(The problem) Where does the word "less" appear in the entries below? Copy each line that holds it.

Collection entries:

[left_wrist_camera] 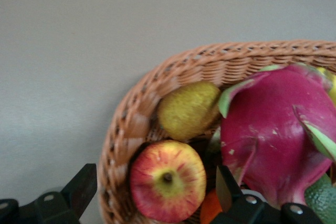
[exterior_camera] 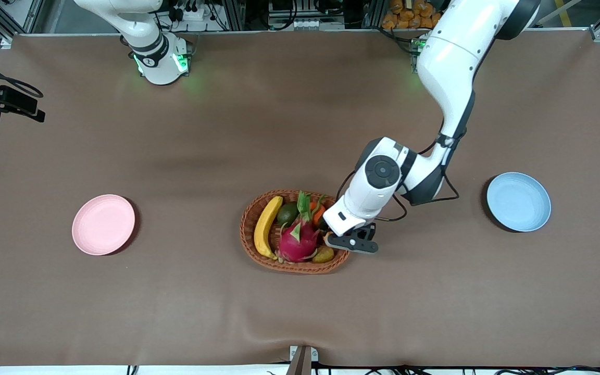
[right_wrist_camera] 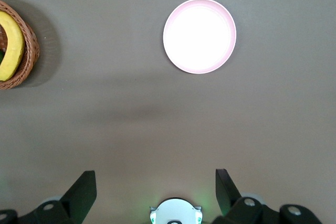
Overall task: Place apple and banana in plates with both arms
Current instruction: 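Lower the left gripper onto the red apple and close it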
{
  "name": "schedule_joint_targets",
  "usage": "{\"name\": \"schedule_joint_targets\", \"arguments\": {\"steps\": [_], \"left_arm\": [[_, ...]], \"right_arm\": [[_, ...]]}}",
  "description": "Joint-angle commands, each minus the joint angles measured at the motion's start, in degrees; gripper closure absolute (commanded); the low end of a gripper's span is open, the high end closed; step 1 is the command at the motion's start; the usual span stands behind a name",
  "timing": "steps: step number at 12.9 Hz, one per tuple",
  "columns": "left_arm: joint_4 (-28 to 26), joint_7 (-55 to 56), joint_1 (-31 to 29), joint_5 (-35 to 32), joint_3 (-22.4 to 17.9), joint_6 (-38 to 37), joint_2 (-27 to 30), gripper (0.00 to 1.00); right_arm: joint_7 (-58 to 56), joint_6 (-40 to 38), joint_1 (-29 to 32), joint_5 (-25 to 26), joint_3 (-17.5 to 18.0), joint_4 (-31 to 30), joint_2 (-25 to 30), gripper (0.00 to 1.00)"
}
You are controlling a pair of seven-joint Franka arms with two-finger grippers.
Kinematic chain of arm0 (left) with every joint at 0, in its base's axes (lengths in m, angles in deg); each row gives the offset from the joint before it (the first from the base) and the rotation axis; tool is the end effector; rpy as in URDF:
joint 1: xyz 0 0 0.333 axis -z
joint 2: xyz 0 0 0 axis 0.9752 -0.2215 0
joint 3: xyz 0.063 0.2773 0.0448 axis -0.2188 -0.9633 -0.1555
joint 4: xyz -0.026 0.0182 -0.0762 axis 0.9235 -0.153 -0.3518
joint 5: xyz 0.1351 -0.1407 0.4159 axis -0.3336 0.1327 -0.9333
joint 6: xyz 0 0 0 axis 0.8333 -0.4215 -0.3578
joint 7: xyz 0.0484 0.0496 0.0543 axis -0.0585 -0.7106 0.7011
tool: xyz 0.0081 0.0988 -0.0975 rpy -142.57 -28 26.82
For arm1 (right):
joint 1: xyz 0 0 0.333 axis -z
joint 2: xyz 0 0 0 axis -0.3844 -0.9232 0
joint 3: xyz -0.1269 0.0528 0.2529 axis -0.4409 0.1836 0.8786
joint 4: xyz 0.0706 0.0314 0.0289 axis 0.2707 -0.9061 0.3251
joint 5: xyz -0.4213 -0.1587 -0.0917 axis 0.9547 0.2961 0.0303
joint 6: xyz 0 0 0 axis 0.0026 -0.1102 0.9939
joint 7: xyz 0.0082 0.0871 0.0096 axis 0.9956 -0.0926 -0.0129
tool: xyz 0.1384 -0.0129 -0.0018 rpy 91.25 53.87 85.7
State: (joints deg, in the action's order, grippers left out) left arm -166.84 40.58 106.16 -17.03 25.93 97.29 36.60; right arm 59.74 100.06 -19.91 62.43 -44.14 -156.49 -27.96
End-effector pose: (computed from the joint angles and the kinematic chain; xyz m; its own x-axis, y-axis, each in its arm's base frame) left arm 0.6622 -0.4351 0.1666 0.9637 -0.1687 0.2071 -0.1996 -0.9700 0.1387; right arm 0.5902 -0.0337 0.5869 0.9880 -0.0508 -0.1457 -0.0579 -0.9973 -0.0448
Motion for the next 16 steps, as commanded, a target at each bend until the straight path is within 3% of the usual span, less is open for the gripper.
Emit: {"name": "schedule_joint_targets", "arguments": {"steps": [1, 16], "left_arm": [[1.6, 0.3, 0.7, 0.6, -0.4, 0.2, -0.9, 0.00], [1.4, 0.5, 2.1, 0.7, -0.3, 0.3, -2.7, 0.00]], "right_arm": [[0.3, -0.2, 0.2, 0.3, 0.4, 0.3, -0.2, 0.00], [0.3, 0.4, -0.5, 0.2, 0.4, 0.0, -0.7, 0.00]]}}
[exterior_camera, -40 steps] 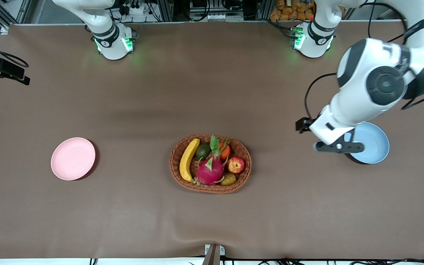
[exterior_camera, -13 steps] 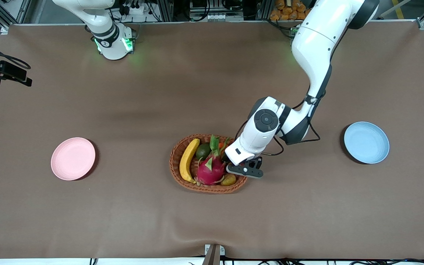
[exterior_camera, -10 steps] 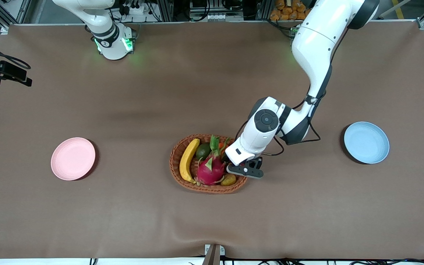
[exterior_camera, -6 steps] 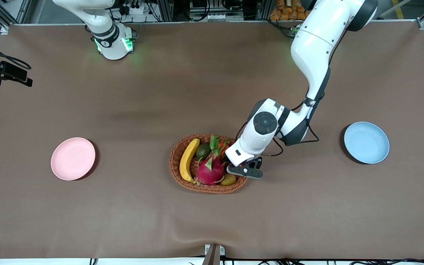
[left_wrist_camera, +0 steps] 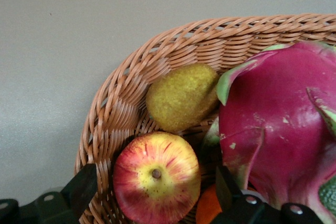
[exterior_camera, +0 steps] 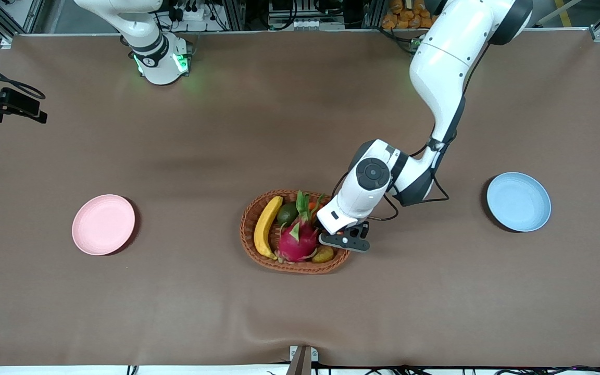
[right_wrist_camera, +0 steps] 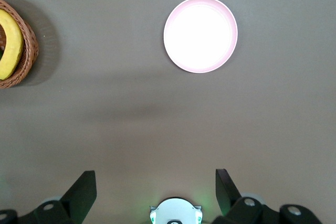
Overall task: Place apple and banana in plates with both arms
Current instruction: 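Lower the left gripper onto the red apple and close it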
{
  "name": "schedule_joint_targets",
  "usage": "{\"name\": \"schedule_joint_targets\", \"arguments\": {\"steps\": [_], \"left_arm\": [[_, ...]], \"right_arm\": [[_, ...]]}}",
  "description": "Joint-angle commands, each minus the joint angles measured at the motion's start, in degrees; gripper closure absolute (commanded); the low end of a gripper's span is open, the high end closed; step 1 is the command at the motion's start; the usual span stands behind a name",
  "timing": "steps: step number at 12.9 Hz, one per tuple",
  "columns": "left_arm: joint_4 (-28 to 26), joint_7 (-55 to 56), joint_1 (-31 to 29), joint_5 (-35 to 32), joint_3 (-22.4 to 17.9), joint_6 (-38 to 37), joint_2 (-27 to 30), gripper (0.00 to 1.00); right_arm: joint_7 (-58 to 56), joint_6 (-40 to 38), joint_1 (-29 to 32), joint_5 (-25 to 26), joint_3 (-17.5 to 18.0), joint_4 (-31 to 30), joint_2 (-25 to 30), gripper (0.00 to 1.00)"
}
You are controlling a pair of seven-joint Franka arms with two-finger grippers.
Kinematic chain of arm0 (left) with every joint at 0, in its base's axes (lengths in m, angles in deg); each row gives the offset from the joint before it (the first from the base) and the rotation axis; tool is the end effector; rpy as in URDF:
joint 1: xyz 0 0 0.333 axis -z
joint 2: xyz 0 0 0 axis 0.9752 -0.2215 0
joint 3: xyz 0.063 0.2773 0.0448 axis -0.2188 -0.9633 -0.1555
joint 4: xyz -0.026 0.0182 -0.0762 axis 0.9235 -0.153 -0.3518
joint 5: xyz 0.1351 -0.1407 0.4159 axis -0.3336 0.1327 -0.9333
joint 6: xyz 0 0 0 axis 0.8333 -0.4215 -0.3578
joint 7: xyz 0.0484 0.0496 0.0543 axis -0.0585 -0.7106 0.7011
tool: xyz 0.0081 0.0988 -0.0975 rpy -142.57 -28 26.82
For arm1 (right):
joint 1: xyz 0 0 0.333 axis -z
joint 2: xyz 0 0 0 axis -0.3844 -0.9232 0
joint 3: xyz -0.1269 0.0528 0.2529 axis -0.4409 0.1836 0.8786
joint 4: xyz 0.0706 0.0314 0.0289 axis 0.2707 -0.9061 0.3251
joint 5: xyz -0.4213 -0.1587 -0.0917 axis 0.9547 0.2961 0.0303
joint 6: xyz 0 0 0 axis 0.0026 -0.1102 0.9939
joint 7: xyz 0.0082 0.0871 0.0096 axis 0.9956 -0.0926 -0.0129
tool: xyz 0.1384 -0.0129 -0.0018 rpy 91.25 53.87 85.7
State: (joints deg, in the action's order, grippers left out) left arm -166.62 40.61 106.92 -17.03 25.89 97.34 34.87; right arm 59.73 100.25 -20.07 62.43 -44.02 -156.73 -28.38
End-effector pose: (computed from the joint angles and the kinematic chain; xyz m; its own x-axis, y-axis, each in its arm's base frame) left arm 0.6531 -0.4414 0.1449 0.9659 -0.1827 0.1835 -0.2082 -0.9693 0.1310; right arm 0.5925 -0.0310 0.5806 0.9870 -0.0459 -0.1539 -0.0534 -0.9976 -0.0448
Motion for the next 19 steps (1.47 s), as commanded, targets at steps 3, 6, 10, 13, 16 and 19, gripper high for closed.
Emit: {"name": "schedule_joint_targets", "arguments": {"steps": [3, 6, 10, 13, 16, 19], "left_arm": [[1.2, 0.1, 1.6, 0.6, -0.3, 0.2, -1.5, 0.02], [1.1, -0.8, 1.0, -0.1, -0.6, 0.3, -1.7, 0.07], [1.0, -2.0, 0.5, 0.0, -0.9, 0.3, -2.0, 0.13], [1.0, -2.0, 0.4, 0.0, -0.8, 0.3, -2.2, 0.28], [1.0, -2.1, 0.4, 0.0, -0.9, 0.2, -2.4, 0.38], [1.4, -1.9, 0.3, 0.0, -0.8, 0.0, -1.7, 0.65]], "right_arm": [[0.3, 0.2, -0.2, 0.2, 0.3, 0.2, -0.4, 0.00], [0.3, 0.2, -0.2, 0.2, 0.3, 0.2, -0.4, 0.00], [0.3, 0.2, -0.3, 0.2, 0.3, 0.2, -0.4, 0.00], [0.3, 0.3, -0.3, 0.2, 0.3, 0.2, -0.5, 0.00], [0.3, 0.3, -0.8, 0.2, 0.3, 0.2, -0.6, 0.00], [0.4, 1.6, -3.1, 0.1, 0.3, 0.2, -2.2, 0.00]]}}
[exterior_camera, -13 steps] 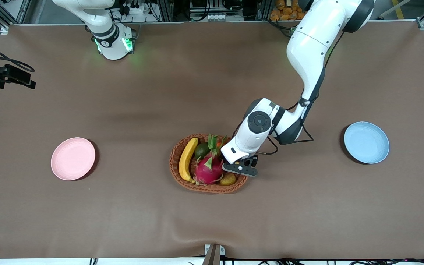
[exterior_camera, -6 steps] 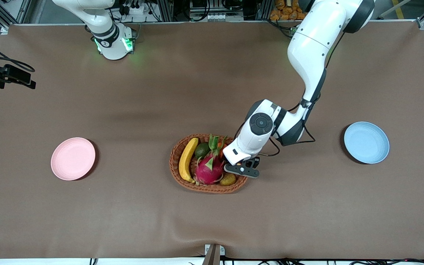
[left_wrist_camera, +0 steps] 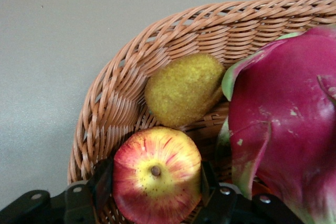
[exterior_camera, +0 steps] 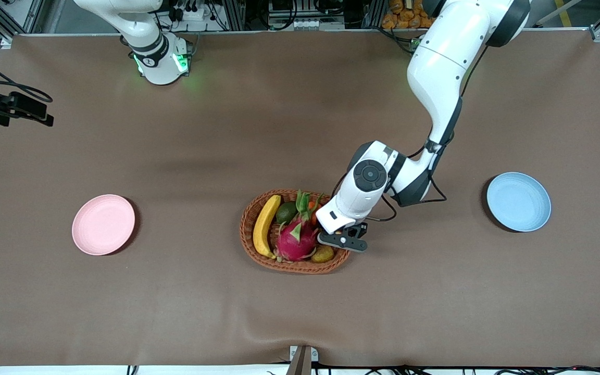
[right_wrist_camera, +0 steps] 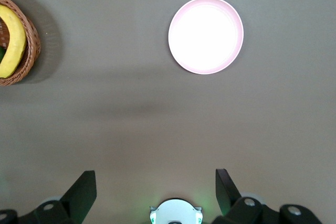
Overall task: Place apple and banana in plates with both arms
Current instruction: 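Lower the left gripper onto the red apple and close it, then carry the apple to the blue plate while the right gripper reaches the banana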
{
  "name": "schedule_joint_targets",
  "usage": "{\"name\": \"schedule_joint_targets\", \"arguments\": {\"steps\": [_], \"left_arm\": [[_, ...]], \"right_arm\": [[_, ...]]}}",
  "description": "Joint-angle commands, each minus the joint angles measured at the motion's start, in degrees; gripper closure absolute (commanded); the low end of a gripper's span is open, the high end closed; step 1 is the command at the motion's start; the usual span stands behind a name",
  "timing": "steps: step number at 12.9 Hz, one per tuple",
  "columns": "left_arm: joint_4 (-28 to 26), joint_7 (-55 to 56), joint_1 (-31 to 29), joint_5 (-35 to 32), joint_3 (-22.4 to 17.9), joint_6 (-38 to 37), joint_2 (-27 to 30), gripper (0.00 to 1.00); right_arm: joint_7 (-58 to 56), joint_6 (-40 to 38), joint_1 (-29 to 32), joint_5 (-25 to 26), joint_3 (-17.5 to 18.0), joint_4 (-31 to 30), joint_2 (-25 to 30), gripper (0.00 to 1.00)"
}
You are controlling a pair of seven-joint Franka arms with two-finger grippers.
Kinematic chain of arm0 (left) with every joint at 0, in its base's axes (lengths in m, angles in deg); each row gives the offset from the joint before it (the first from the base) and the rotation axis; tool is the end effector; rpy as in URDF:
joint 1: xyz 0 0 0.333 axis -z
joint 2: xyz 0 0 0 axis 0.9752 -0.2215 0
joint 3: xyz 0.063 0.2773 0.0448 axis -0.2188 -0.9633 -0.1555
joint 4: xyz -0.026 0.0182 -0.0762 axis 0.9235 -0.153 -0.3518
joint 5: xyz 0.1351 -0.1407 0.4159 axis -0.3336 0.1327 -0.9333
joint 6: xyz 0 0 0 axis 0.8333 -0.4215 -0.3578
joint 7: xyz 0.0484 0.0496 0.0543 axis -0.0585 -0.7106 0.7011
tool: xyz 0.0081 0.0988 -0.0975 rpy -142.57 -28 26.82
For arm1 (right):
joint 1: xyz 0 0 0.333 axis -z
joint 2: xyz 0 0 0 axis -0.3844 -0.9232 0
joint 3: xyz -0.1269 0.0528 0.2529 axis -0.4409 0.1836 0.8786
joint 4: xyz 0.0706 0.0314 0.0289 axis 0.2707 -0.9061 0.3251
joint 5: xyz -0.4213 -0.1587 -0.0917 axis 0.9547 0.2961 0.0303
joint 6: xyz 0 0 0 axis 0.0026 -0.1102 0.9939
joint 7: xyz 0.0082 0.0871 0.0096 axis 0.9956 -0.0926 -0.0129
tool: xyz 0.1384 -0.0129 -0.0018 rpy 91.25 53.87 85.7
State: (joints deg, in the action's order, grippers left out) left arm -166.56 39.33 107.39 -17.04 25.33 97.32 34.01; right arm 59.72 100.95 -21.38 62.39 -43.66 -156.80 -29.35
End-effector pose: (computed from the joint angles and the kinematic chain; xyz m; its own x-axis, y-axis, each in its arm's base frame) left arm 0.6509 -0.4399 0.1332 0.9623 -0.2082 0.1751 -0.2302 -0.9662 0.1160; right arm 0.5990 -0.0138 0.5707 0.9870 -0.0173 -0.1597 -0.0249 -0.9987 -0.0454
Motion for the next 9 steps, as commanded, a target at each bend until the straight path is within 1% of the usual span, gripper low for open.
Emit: {"name": "schedule_joint_targets", "arguments": {"steps": [1, 2, 3, 4, 6, 8, 9], "left_arm": [[1.4, -0.5, -0.3, -0.1, -0.2, -0.4, -0.2, 0.70], [1.4, -0.5, -0.4, 0.0, -0.2, -1.8, 0.8, 0.74], [1.6, -0.5, -0.6, 0.0, -0.2, -4.9, 2.0, 0.77], [1.6, -0.4, -0.7, 0.1, -0.2, -7.6, 3.6, 0.78], [1.4, -0.5, -1.0, 0.5, -0.2, -10.1, 7.6, 0.77], [1.4, -0.5, -1.4, 0.5, -0.2, -16.5, 12.0, 0.77], [1.4, -0.5, -2.5, 0.4, -0.2, -20.0, 14.1, 0.77]], "right_arm": [[0.6, 1.9, -3.1, 0.2, 0.0, 0.3, -2.0, 0.00], [1.1, 2.7, -4.6, 0.2, 0.0, 0.2, -2.7, 0.00], [1.2, 3.7, -6.0, 0.2, -0.1, -0.1, -3.7, 0.00], [1.3, 6.1, -6.9, 0.2, 0.0, -1.7, -3.8, 0.00], [2.9, 12.6, -9.1, 0.2, 0.0, -6.1, -3.9, 0.00], [7.9, 18.2, -12.8, 0.2, -0.1, -9.1, -5.1, 0.00], [10.8, 20.1, -14.5, 0.2, -0.1, -9.3, -6.5, 0.00]]}}
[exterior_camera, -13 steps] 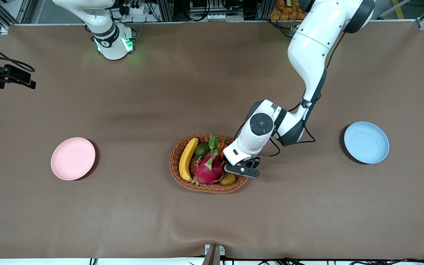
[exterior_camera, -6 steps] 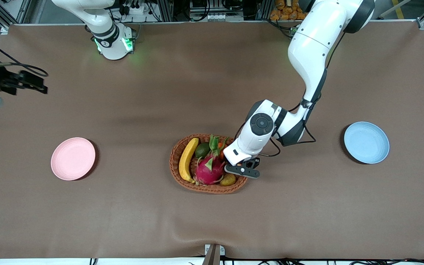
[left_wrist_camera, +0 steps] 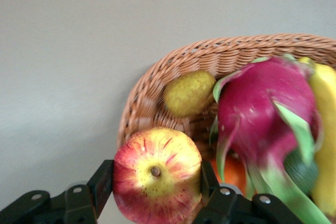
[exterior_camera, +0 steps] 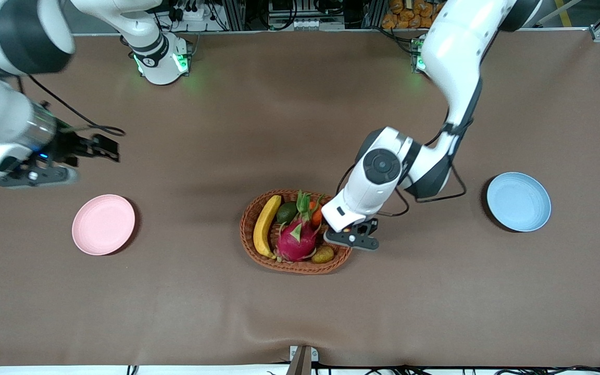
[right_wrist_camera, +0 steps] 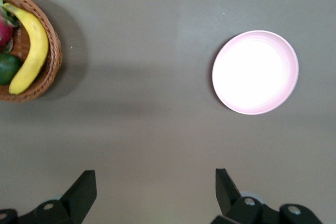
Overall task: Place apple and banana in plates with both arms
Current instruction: 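Carry the apple to the blue plate while the right gripper reaches the banana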
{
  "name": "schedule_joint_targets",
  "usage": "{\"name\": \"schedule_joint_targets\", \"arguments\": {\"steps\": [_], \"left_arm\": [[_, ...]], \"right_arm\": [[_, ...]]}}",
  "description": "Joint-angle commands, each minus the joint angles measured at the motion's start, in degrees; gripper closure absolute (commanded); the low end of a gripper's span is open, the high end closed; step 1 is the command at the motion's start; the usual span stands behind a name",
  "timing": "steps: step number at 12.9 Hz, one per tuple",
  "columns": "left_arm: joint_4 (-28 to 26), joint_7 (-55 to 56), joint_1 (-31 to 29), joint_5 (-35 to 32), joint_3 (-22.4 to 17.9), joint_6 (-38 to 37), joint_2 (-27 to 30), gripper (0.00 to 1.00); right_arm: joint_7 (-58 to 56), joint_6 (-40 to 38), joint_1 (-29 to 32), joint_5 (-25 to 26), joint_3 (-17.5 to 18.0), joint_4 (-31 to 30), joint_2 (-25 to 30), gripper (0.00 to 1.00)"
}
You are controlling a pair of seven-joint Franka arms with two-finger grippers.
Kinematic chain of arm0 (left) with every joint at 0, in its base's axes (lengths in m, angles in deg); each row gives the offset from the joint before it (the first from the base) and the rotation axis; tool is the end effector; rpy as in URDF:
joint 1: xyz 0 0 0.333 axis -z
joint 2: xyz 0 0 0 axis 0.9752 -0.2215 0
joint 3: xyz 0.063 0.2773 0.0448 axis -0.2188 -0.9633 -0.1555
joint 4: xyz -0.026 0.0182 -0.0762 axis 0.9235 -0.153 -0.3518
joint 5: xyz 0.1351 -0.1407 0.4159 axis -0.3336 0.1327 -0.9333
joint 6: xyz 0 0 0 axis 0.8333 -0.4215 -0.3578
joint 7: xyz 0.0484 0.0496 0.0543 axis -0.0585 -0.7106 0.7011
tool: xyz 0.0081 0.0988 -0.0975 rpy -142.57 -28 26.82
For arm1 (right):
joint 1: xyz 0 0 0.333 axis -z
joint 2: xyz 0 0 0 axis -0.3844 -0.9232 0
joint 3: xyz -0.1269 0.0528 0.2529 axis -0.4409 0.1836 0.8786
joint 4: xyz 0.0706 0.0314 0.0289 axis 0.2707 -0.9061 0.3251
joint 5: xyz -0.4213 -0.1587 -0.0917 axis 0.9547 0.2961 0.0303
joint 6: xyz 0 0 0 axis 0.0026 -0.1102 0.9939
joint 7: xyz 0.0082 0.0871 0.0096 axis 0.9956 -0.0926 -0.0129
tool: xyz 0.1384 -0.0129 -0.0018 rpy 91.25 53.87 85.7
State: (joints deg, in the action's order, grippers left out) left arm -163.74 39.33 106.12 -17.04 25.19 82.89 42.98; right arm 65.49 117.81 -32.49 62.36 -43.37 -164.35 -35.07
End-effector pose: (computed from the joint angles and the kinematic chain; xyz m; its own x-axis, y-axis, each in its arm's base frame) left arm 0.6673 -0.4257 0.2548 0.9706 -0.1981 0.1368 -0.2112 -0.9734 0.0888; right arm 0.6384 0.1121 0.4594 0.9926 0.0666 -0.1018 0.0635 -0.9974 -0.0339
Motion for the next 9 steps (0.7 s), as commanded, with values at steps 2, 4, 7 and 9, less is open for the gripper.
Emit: {"name": "schedule_joint_targets", "arguments": {"steps": [2, 4, 7, 9], "left_arm": [[-2.0, -2.1, -4.0, 0.1, 0.0, -10.7, 8.3, 0.77], [-2.6, -7.3, -7.3, 0.2, 0.1, -14.6, 11.0, 0.78], [-5.3, -14.5, -11.9, 0.7, 0.5, -18.1, 14.4, 0.79], [-10.3, -20.1, -15.7, 0.7, 0.5, -18.1, 17.7, 0.80]], "right_arm": [[8.6, 7.1, -5.8, 0.2, -0.4, -1.5, -2.8, 0.00], [8.8, 11.3, -7.3, -0.8, -0.3, -0.9, -5.0, 0.00], [8.9, 12.8, -8.3, -3.1, -0.3, 3.2, -12.4, 0.00], [9.4, 12.9, -9.7, -3.1, -0.3, 5.7, -17.1, 0.00]]}}
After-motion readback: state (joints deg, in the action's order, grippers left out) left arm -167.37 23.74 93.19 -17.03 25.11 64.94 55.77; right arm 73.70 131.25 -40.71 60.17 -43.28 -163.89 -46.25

(Your solution)
Motion for the next 16 steps, as commanded, a target at each bend until the straight path is within 3% of the usual span, less is open for the gripper.
Motion for the next 9 steps (0.7 s), as commanded, with values at steps 2, 4, 7 and 9, less is open for the gripper.

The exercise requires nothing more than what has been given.